As well, with the use of mobile communication exploding worldwide, consumers are tapping into innovative services like Pandora to recreate, at home and on their Smartphones, the satellite radio experience - its diversity of music, sports programming, and talk shows - for free. As memberships expire and automakers begin incorporating cellular technology into their cars, Sirius XM may find Detroit - and its listeners - abandoning its platform at a harrowing pace.

And finally, Stern's move online will be a major industry event, and many people will be watching closely. If he should succeed at creating the same sense of excitement for alternative media that he did for satellite, it could prove the tipping point that finally legitimizes the paid digital business model. The results would be a rapid migration of new talent to the online world and massive investments in original content that could attract more people and sink satellite radio even faster.

But should Stern remain at Sirius XM, can he still help them retain and even grow their subscriber base? Maybe not. Sirius XM has never really promoted its relation to Stern correctly. After the first, heady year of his arrival, the company began to systematically distance itself from him, to the point where they almost seemed like two separate entities: There was the Howard Stern Show, and there was the rest of satellite radio. Perhaps management was eager to prevent subscribers from equating a subscription to satellite radio with support for Stern, who remained a lightning rod for controversy. Or perhaps they became nervous at the thought that the success of their multi-billion dollar empire rested on the shoulders of one man.

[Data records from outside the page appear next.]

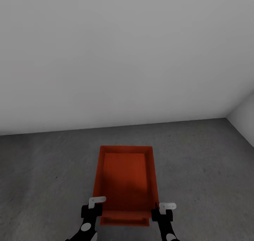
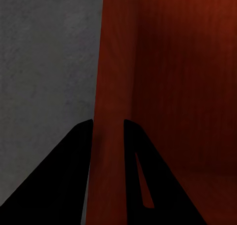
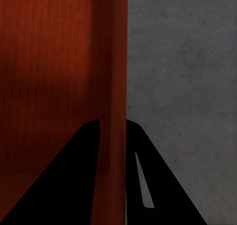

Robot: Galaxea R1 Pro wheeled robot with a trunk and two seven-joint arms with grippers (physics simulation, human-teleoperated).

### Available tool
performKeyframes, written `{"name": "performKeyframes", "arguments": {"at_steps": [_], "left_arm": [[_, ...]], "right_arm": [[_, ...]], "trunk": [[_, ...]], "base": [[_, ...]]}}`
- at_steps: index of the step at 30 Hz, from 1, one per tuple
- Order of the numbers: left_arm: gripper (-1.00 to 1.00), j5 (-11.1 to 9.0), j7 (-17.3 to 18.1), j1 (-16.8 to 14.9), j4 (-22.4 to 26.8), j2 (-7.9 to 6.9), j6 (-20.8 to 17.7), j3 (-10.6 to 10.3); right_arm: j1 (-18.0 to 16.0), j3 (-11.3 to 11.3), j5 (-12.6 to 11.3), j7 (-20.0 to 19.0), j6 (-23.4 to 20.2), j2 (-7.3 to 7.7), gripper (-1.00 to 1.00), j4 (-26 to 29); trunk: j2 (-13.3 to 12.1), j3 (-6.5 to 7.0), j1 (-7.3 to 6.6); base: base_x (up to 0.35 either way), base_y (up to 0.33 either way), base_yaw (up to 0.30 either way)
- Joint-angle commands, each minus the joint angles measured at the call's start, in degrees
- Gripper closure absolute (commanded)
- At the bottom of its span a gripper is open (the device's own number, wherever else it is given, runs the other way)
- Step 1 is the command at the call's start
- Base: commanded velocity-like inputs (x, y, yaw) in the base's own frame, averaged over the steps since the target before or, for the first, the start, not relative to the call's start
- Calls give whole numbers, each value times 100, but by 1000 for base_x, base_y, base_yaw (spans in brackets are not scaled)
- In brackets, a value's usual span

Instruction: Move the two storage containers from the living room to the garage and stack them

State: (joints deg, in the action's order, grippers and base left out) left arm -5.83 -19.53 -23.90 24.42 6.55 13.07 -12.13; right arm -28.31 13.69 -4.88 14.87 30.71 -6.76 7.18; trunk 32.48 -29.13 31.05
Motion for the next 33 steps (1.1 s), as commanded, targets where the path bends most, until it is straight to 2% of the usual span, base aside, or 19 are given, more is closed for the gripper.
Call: {"name": "performKeyframes", "arguments": {"at_steps": [1, 12, 33], "left_arm": [[100, -185, -77, -1, -60, -5, 56, 0], [100, -176, -77, -1, -60, -5, 56, 0], [100, -164, -77, -1, -60, -5, 56, 0]], "right_arm": [[-8, -166, -92, -2, 172, 0, 100, 197], [-8, -165, -92, -2, 172, 0, 100, 197], [-8, -172, -99, -2, 167, 0, 100, 197]], "trunk": [[5, -5, 0], [5, -5, 0], [5, -5, 0]], "base": [[-110, 0, 0], [-136, 0, 0], [-5, 0, 0]]}}
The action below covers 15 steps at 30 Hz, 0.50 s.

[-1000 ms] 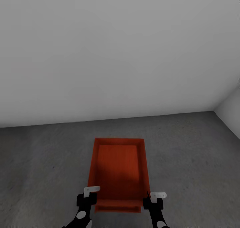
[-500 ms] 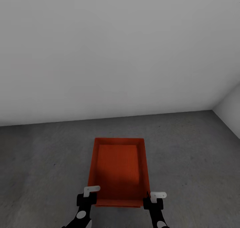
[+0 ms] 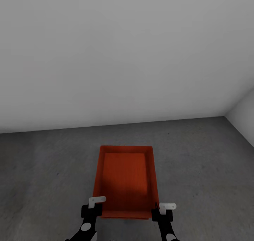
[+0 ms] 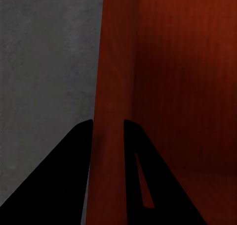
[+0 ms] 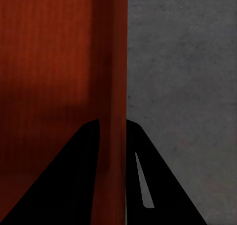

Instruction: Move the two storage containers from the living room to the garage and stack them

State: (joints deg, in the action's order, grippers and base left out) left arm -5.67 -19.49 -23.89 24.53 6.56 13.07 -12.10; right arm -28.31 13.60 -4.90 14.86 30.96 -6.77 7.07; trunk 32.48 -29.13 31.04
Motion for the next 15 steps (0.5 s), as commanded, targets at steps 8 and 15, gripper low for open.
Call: {"name": "performKeyframes", "arguments": {"at_steps": [8, 15], "left_arm": [[100, -187, -82, -2, -71, -5, 54, -3], [100, -189, -82, -2, -71, -5, 50, -3]], "right_arm": [[-7, -164, -94, 0, 144, 0, 100, 207], [-7, -161, -92, 0, 146, 0, 100, 207]], "trunk": [[86, -41, 45], [367, -167, 199]], "base": [[0, 0, 0], [0, 0, 0]]}}
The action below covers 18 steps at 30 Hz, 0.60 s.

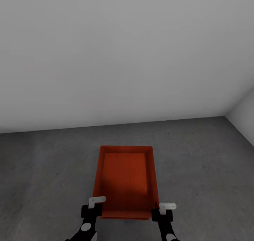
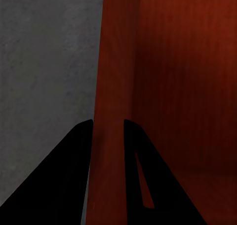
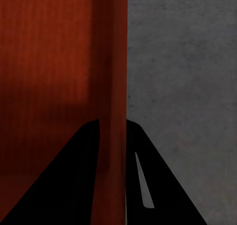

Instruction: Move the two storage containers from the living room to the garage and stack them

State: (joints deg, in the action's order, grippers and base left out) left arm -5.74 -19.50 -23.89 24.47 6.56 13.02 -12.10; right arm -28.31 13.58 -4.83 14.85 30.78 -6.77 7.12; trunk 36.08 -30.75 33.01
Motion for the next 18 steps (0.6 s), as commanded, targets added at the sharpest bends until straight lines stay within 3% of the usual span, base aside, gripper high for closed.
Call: {"name": "performKeyframes", "arguments": {"at_steps": [1, 18], "left_arm": [[100, -180, -80, -2, -65, -5, 57, -3], [100, -173, -75, -2, -65, -5, 55, -3]], "right_arm": [[-7, -157, -99, 1, 165, 0, 100, 202], [-7, -161, -100, 1, 165, 0, 100, 202]], "trunk": [[47, -23, 24], [729, -328, 397]], "base": [[0, 0, 0], [0, 0, 0]]}}
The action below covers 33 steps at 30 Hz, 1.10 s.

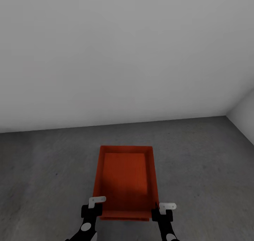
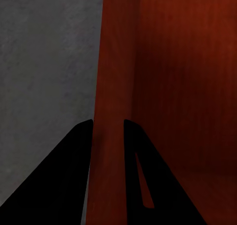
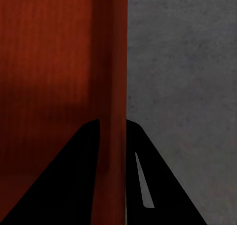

In any event, their strategy worked all too well, and the Stern halo no longer encompasses the rest of the service. Today, there may simply not be enough time for management to change course and attract enough of the kinds of devoted fans that will listen to Stern and stick with the service - in whatever form it takes and wherever it goes.

Draggin' the Line
If Stern had his choice, he would rather stay with satellite. He has a distaste for the unknown - and that's exactly where his foray into the digital world will take him. But the harsh reality is that satellite radio, at this point, has become an albatross around his neck, and he needs to move on. Isolated by management, Stern is locked in his gilded cage, conscientiously entertaining his still-sizeable core of loyal listeners, but otherwise barely reaching the audience he once commanded beyond satellite's limited borders.

Ironically, in isolating Stern, Sirius XM is accomplishing something that neither the FCC nor fanatical fringe religious and conservative groups could ever accomplish - silencing Howard Stern. If Stern is to rescue his extraordinary legacy from the bottomless pit of anonymity into which satellite radio is burying him, it is imperative that he remove himself from under its yoke - and re-establish his unique identity, and retake control of his audience, through the medium that can let him do so.